The coach had ample reason to celebrate. After a heart-palpitating rematch with rival UConn, a game in which the Irish trailed by as many as nine points in the fourth quarter before storming back late to earn an 81-76 win, Notre Dame was heading back to the national title game on Sunday. This time it will be looking to earn a rarefied sobriquet in college basketball history: back-to-back champions.

“This rivalry…” assistant coach Niele Ivey begins, smile wide, in the locker room, before trailing off. “A lot of teams are defeated before they even play UConn. We didn’t come in scared or intimidated. We came in with a very confident mentality.”

It had been said all week—this was the greatest rivalry in women’s college basketball. It had been said so much, so often that one could almost expect that the game would not live up to its hype. The reality was just the opposite, as the two powerhouse programs battled back and forth for 40 minutes, trading basket for basket, block for block, until the very waning moments of the night.

In the beginning, though, the teams traded brick for brick and turnover for turnover. The game began slowly; both squads looked unsteady. In the first half, neither team shot over 36% from the field and together combined for 3-of-25 from behind the arc. The Irish struggled to get into any rhythm offensively. Last season’s hero, guard Arike Ogunbowale, was cold, with only two points on seven shots. Marina Mabrey, the team’s sniper from deep, clanged six of the seven threes she attempted. It was only forward Jessica Shepard’s 12 points that kept the game close early as the Huskies—led by Napheesa Collier’s 11 points and six boards—went into the half clinging to a one-point lead.

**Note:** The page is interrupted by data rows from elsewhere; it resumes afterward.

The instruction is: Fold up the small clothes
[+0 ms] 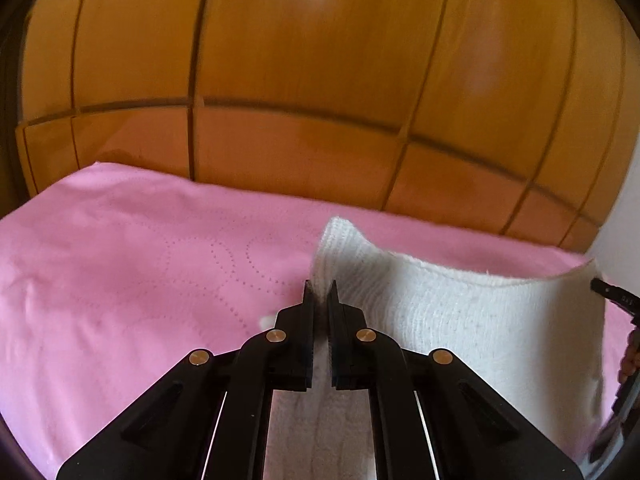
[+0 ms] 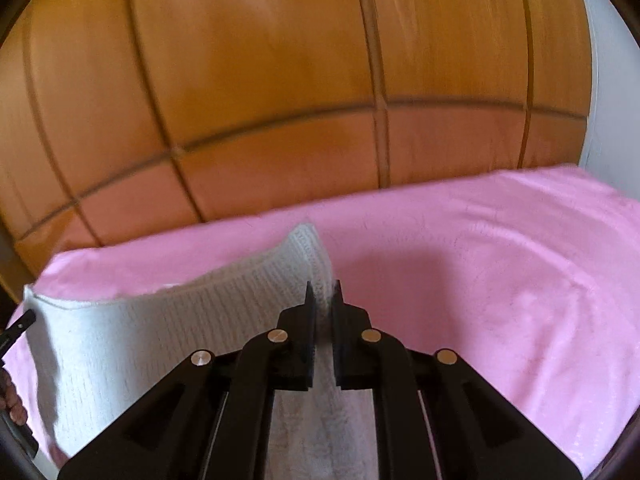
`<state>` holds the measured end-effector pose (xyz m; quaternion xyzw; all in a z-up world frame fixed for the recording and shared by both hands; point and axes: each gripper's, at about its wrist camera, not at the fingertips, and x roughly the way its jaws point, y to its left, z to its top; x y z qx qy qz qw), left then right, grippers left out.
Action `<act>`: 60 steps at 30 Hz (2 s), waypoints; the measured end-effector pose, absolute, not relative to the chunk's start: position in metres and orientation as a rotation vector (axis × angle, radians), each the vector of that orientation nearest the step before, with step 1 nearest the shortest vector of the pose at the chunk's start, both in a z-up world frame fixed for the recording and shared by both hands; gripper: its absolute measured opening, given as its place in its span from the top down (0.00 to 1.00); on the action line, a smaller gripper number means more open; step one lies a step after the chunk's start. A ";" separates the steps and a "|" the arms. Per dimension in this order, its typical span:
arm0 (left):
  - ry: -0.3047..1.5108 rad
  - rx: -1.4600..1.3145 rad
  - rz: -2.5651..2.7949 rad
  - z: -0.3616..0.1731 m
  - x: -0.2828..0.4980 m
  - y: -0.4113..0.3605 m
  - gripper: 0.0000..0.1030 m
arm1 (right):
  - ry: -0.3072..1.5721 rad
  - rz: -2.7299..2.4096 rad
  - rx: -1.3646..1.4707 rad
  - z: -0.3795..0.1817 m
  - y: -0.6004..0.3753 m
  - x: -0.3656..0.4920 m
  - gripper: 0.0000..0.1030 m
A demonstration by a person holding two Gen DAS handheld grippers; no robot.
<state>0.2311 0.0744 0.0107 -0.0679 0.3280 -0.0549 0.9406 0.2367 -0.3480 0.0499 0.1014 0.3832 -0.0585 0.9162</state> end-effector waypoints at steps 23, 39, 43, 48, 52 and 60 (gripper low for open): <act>0.901 -0.089 -0.361 -0.043 0.247 -0.001 0.65 | 1.005 0.262 0.139 0.005 -0.232 0.246 0.71; 0.913 -0.062 -0.250 -0.066 0.288 -0.021 0.96 | 0.983 0.153 0.072 -0.012 -0.225 0.270 0.96; 0.908 -0.122 -0.243 -0.056 0.282 -0.010 0.87 | 0.978 0.154 0.091 -0.005 -0.230 0.269 0.90; 0.818 -0.121 -0.198 -0.027 0.236 0.002 0.46 | 0.891 0.141 0.118 0.025 -0.234 0.242 0.42; 0.758 -0.126 -0.215 -0.017 0.191 0.008 0.46 | 0.845 0.203 0.131 0.041 -0.222 0.198 0.37; 0.835 -0.077 -0.100 -0.061 0.141 0.029 0.43 | 0.948 0.210 0.016 -0.009 -0.204 0.116 0.26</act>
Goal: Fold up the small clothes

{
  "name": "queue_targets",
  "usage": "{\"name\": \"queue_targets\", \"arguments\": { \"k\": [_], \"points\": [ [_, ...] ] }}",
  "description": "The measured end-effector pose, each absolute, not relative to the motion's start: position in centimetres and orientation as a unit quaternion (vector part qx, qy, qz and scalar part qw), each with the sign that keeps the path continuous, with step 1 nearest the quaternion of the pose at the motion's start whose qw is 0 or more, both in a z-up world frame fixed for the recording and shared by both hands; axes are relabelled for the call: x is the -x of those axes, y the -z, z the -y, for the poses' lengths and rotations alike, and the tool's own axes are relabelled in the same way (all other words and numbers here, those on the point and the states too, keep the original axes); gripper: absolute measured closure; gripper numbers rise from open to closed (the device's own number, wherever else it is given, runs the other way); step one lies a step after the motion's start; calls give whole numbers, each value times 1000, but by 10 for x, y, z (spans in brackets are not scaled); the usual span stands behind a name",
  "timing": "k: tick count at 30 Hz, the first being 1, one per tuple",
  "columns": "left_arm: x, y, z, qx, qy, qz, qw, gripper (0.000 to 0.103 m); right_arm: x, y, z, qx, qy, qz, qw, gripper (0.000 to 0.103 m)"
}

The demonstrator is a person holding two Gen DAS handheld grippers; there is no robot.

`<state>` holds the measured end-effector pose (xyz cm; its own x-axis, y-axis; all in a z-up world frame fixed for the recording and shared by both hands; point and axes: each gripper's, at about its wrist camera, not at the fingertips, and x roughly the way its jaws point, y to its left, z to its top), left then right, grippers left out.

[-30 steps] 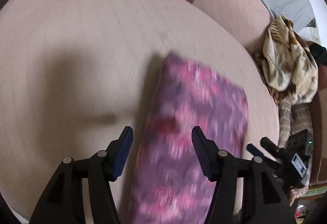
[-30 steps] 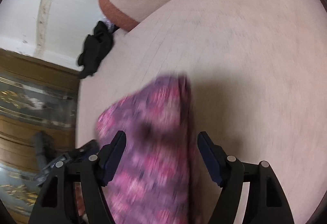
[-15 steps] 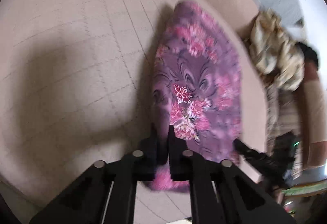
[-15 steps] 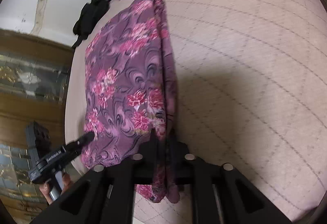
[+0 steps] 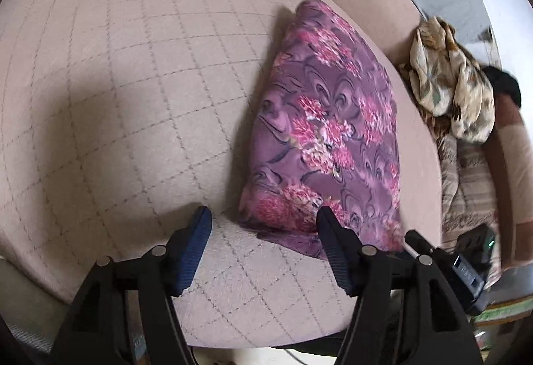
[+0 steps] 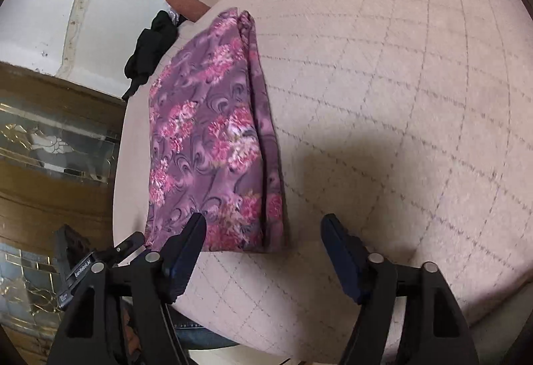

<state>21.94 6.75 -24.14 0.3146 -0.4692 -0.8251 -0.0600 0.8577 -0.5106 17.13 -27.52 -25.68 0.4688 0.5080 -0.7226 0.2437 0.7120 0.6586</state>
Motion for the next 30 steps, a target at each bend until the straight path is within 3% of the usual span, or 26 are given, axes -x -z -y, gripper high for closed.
{"name": "queue_targets", "arguments": {
  "k": [2, 3, 5, 7, 16, 18, 19, 20, 21, 22, 23, 25, 27, 29, 30],
  "points": [
    [-219, 243, -61, 218, 127, -566, 785, 45, -173, 260, 270, -367, -103, -514, 768, 56],
    [-222, 243, -56, 215, 125, -563, 788, 50, -176, 264, 266, -365, -108, -520, 765, 61],
    [-223, 245, -57, 216, 127, -567, 785, 87, -183, 266, 258, -344, -104, -529, 769, 77],
    [-223, 242, -65, 241, 129, -568, 776, 93, -182, 262, 258, -330, -92, -533, 774, 88],
    [-216, 231, -60, 182, 110, -555, 804, 94, -181, 257, 254, -289, -75, -539, 788, 90],
    [-213, 230, -50, 148, 92, -555, 813, 86, -181, 257, 252, -285, -75, -541, 788, 88],
    [-208, 229, -46, 125, 73, -553, 821, 76, -179, 257, 252, -289, -75, -541, 787, 85],
    [-205, 227, -43, 113, 60, -552, 824, 58, -177, 255, 252, -294, -74, -539, 786, 79],
    [-199, 224, -40, 97, 45, -550, 828, 50, -173, 254, 252, -298, -72, -537, 786, 73],
    [-192, 223, -38, 81, 35, -549, 831, 41, -167, 252, 252, -305, -71, -533, 786, 59],
    [-187, 222, -34, 66, 30, -548, 833, 41, -163, 252, 254, -312, -72, -531, 785, 41],
    [-176, 216, -34, 49, 36, -543, 838, 41, -145, 248, 256, -332, -70, -522, 783, 24],
    [-159, 204, -29, 40, 44, -527, 848, 39, -131, 244, 254, -338, -62, -517, 784, 22],
    [-142, 193, -27, 27, 46, -507, 860, 23, -114, 237, 251, -345, -57, -511, 785, 22],
    [-131, 186, -25, 17, 43, -495, 867, 21, -106, 233, 252, -348, -54, -507, 786, 22]
  ]
}}
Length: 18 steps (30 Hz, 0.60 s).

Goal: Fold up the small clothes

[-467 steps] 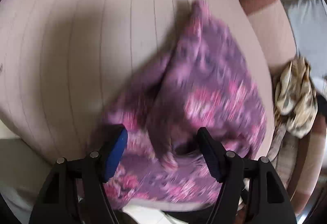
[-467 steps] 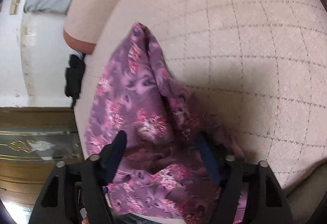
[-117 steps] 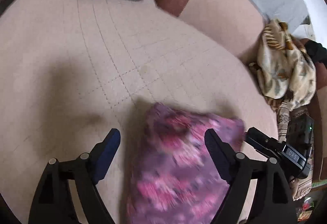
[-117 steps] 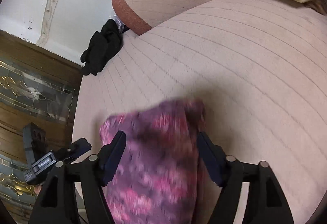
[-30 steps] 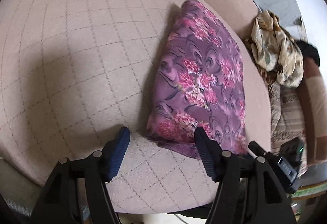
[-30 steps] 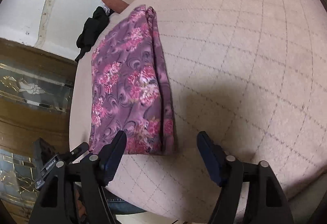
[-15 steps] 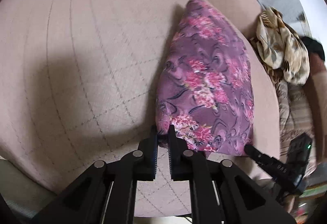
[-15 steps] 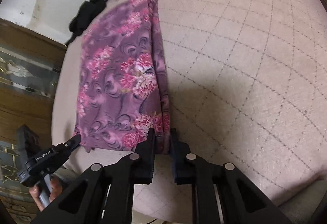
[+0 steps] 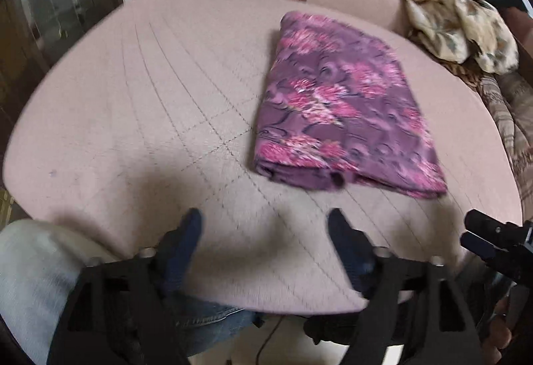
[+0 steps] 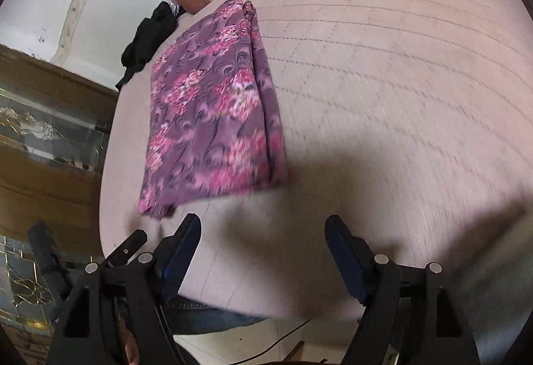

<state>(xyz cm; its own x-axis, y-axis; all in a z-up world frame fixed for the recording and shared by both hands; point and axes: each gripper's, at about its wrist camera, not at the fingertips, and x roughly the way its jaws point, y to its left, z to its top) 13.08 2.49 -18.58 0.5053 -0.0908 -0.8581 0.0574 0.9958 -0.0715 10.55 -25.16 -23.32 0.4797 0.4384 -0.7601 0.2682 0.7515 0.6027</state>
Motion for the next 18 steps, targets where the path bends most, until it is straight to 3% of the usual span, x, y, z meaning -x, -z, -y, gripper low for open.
{"name": "queue_targets", "arguments": {
  "k": [10, 18],
  "points": [
    [-50, 101, -22, -76, -9, -385, 920, 20, -23, 133, 233, -276, -20, -431, 859, 18],
    [-32, 27, -33, -21, 11, -377, 926, 18, 13, 17, 211, -165, -7, -331, 929, 9]
  ]
}}
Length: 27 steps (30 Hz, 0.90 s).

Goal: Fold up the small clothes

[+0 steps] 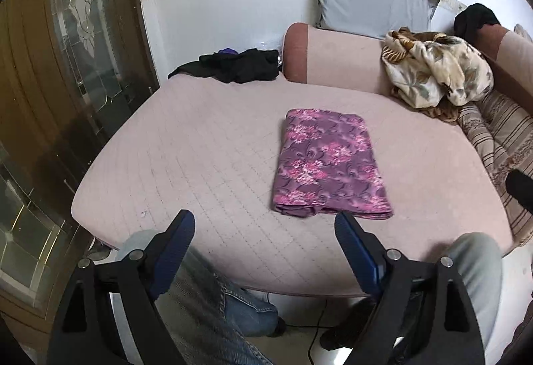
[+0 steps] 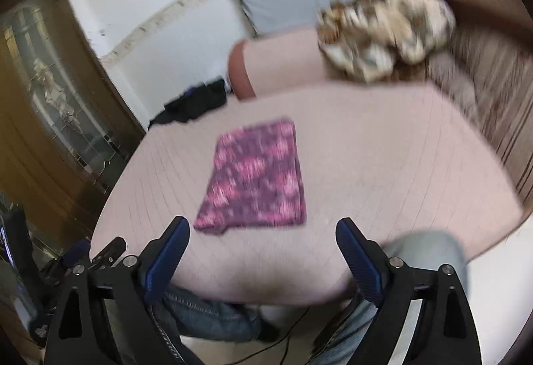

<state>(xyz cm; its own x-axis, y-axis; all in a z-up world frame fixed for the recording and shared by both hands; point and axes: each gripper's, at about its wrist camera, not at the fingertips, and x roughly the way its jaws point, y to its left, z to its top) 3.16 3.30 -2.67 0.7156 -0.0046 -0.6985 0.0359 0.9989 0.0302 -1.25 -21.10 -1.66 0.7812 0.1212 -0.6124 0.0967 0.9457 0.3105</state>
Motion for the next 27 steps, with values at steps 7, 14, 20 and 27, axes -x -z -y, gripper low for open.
{"name": "queue_targets", "arguments": {
  "k": [7, 14, 20, 27],
  "points": [
    [-20, 12, -27, -46, -10, -362, 931, 9, 34, -26, 191, -120, -9, -300, 946, 7],
    [-10, 6, -25, -48, -15, -362, 931, 9, 38, -27, 187, -104, 1, -305, 947, 5],
    [-4, 2, -21, -52, -20, -360, 931, 9, 27, -12, 186, -100, 2, -335, 937, 5],
    [1, -3, -23, -53, -25, -356, 933, 9, 19, -1, 184, -95, -5, -350, 932, 5]
  ]
}}
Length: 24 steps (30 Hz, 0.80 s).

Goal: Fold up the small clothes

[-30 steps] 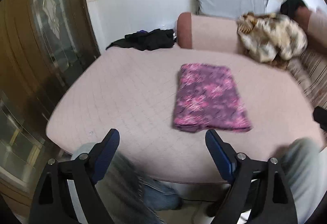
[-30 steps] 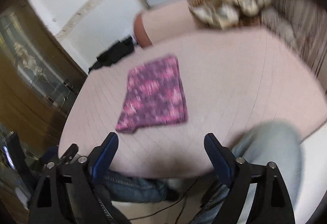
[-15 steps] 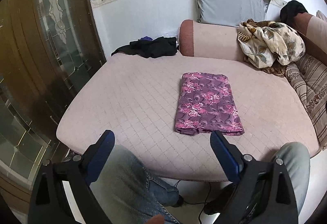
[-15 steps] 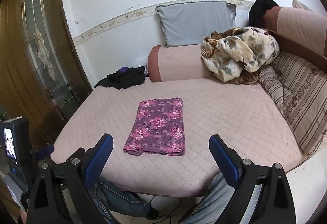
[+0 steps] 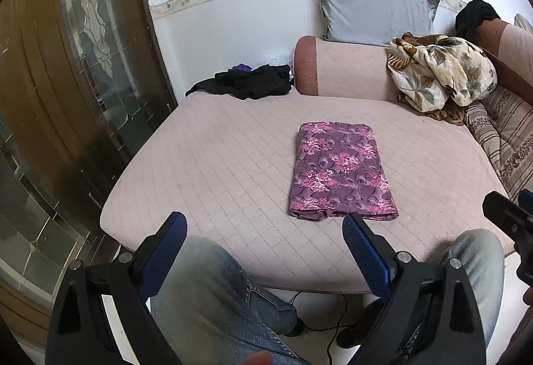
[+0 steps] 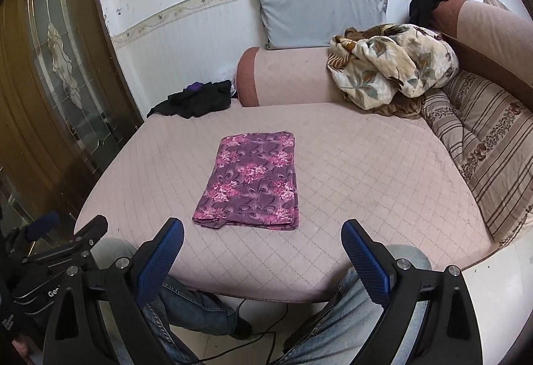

“It was really ugly, we were shooting ourselves in the foot” Ivey says. “We needed to get out of our own way and start playing Notre Dame basketball.”

The Irish—a team that entered this season with talk of possibly having the most talented starting rotation in college basketball history, but went on to stumble with three losses, including to the Huskies, in December—settled down in the second half. The offense began to resemble the well-oiled machine it should be, with every player on the floor a threat to score at any time. All five Irish starters would score in doubles figures, including a game-high 23 for Ogunbowale who, as she often does, gained more confidence as the end of the game neared and the stakes rose.

“In the second half Arike did what Arike does,” McGraw says. “She really came alive.”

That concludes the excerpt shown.